* [YOUR INSTRUCTIONS] Pick out each line below containing "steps".

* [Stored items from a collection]
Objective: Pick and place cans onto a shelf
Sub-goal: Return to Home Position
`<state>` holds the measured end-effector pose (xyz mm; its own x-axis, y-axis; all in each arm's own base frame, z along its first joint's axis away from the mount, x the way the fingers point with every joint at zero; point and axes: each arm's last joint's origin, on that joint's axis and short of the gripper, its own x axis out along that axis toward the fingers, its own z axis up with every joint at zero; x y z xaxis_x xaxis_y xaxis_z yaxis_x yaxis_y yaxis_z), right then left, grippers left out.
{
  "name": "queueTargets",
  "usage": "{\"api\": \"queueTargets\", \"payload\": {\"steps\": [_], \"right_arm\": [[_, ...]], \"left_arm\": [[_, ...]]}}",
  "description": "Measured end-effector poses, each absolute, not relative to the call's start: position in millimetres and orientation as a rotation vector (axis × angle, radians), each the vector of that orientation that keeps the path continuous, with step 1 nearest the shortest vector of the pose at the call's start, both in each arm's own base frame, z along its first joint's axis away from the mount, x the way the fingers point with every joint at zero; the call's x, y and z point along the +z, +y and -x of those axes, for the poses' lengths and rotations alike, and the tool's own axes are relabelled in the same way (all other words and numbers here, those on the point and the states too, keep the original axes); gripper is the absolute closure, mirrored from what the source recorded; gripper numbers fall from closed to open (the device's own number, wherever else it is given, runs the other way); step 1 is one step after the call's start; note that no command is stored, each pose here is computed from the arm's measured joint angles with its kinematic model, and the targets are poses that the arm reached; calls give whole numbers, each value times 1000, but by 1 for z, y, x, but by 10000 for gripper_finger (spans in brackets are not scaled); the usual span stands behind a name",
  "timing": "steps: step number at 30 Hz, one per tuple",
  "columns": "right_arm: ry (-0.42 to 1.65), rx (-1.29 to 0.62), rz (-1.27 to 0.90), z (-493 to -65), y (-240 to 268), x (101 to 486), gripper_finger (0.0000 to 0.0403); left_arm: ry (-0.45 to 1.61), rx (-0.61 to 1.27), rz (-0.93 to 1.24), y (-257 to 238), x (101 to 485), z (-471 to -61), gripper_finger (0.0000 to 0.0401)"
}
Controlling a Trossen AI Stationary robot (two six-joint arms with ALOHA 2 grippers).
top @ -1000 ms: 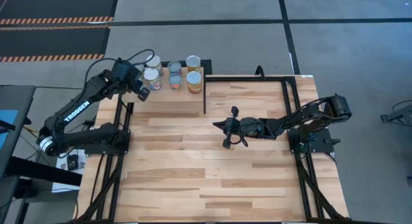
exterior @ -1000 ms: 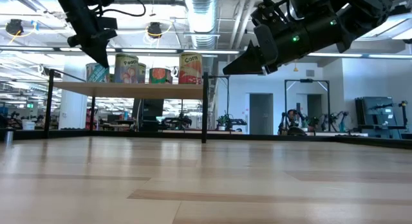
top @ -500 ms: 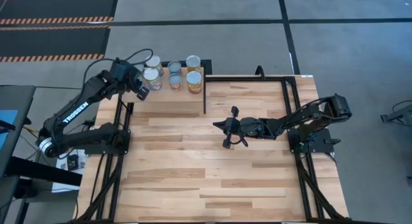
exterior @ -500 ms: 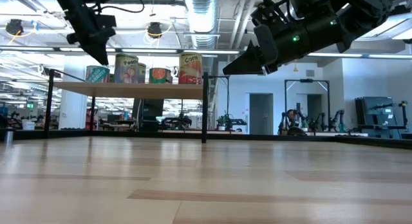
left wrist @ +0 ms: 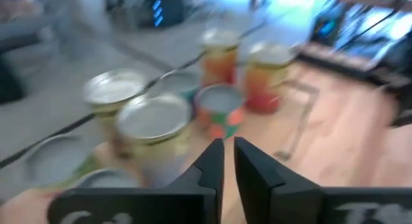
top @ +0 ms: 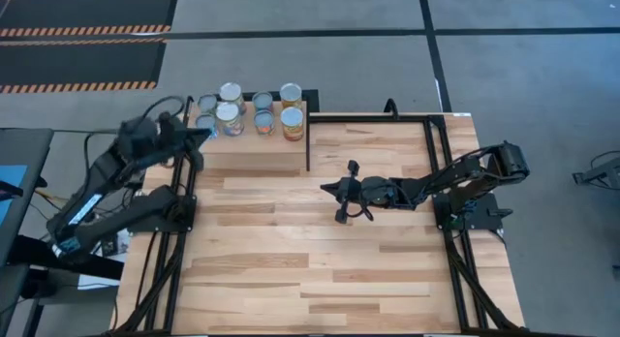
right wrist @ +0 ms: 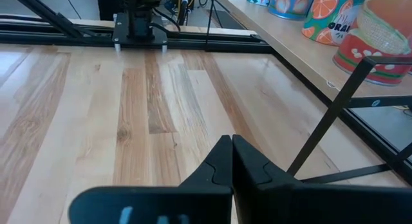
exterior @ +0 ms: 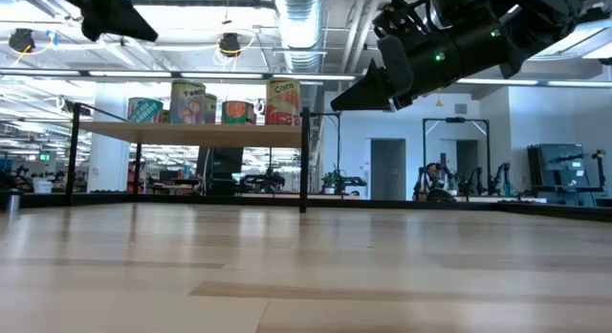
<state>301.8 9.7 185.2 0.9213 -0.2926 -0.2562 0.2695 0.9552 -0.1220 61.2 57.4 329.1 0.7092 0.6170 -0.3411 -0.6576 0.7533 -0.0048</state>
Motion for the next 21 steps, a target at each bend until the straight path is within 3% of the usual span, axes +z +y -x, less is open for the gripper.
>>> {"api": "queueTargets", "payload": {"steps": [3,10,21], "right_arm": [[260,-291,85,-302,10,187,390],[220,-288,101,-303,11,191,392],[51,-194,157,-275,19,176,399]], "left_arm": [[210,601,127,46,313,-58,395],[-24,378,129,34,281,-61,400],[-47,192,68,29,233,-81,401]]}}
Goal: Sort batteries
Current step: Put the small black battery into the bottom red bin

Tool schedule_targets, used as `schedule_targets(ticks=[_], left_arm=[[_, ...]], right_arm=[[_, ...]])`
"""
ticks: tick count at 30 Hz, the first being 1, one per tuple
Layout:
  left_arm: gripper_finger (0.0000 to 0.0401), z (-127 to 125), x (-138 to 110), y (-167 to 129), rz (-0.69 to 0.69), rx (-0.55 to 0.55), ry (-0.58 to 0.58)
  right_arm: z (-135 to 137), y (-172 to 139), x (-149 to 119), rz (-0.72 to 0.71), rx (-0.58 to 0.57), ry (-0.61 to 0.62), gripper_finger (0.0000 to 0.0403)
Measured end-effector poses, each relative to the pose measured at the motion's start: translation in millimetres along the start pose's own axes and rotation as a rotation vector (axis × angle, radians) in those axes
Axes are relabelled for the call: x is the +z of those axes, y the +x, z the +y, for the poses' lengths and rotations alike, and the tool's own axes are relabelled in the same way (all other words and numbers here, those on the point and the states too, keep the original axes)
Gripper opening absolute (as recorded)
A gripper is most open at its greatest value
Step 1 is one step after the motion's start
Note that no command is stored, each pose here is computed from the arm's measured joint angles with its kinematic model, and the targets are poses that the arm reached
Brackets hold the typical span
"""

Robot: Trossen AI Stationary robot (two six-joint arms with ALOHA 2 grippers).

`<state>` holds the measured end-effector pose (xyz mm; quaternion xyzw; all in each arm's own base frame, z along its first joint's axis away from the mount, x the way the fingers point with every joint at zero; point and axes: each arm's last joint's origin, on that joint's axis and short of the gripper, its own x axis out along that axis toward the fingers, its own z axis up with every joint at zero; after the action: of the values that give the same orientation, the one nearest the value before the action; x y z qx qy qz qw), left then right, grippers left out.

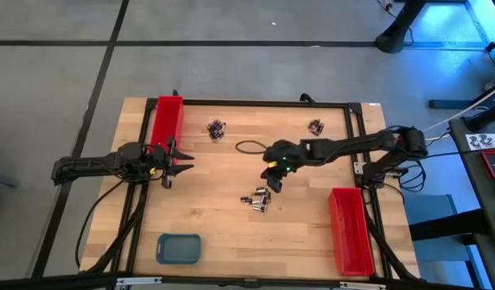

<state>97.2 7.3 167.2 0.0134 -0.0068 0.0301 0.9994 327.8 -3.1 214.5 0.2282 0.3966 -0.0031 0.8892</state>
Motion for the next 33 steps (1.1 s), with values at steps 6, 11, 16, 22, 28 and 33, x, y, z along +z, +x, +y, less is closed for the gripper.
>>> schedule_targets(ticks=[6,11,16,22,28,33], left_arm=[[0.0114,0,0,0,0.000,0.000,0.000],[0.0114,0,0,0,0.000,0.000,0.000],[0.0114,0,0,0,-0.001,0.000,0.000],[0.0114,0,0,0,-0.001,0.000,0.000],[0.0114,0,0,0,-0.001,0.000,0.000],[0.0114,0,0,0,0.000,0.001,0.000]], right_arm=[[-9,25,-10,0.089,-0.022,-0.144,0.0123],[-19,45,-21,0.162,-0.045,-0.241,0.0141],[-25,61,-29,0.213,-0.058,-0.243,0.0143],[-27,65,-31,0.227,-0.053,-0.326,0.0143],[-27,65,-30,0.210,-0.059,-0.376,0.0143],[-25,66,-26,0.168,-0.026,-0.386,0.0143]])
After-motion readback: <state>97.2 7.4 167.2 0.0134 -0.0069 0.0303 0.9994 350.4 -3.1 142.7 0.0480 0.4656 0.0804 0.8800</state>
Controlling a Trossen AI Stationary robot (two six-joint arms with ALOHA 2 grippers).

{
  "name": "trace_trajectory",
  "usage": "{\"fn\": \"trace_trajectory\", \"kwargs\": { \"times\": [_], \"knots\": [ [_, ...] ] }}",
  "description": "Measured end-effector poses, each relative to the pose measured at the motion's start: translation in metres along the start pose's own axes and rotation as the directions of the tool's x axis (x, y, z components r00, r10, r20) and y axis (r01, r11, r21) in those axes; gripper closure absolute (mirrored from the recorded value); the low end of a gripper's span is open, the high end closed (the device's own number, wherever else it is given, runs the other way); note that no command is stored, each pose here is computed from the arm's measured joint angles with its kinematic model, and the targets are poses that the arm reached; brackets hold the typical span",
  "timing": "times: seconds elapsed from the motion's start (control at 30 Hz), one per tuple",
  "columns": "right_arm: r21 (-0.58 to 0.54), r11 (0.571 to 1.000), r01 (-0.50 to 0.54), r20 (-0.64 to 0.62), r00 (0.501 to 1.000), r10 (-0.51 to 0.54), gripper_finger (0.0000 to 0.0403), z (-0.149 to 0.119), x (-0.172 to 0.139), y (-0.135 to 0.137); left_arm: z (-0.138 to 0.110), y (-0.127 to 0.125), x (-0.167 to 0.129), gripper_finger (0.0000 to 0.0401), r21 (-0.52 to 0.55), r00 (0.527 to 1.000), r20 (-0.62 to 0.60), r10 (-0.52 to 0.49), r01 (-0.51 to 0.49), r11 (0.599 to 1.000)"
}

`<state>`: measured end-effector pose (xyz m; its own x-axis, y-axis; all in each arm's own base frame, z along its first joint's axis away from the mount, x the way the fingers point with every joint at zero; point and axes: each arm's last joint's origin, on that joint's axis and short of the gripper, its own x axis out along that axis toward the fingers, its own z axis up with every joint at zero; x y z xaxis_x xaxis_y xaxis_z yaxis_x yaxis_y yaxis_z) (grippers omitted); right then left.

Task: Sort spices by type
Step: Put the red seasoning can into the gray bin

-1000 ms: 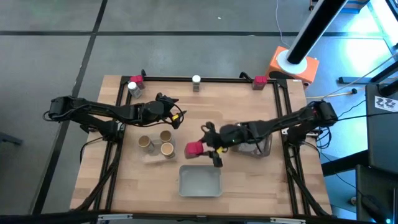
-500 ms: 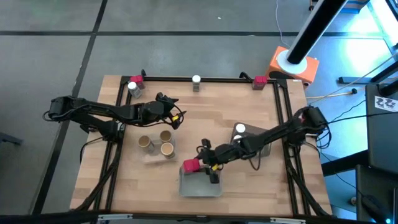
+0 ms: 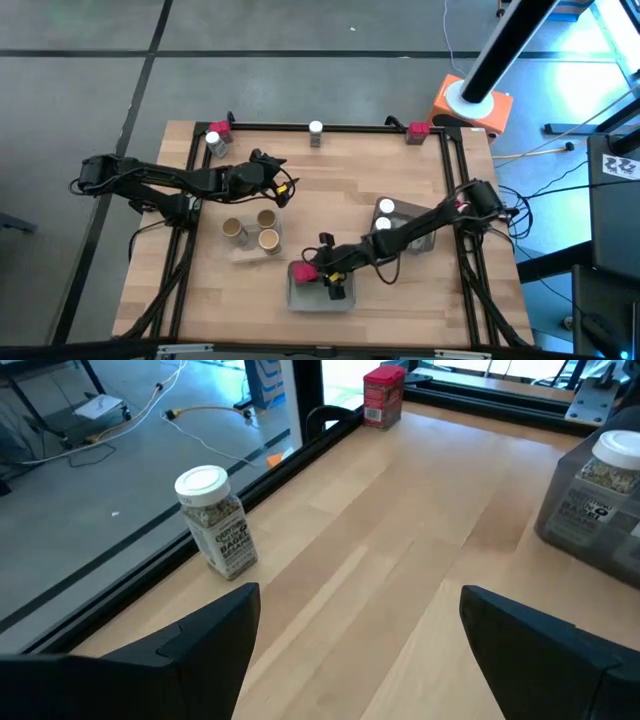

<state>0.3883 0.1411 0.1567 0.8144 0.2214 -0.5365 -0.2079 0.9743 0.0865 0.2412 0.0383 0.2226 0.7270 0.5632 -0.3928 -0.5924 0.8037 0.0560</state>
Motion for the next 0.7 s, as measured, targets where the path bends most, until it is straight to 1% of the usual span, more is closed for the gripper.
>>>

* [EXERCISE ANSWER]
  "usage": "{\"api\": \"queueTargets\", \"payload\": {\"steps\": [_], \"right_arm\": [[_, ...]], \"left_arm\": [[_, ...]]}}",
  "timing": "steps: step number at 30 Hz, one per tuple",
Motion for the next 21 steps, a target at each bend until the straight path is within 3% of the usual span, axes +z +y -x, less is open for the gripper.
>>> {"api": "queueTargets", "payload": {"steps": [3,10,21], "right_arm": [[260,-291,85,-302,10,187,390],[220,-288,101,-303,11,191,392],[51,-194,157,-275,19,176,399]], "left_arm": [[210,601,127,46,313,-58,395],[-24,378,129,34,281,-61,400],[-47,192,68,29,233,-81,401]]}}
Motion for the next 33 steps (1.1 s), with values at steps 6, 11, 16, 22, 28 and 33, x, y, z along +z, +x, +y, less is closed for the gripper.

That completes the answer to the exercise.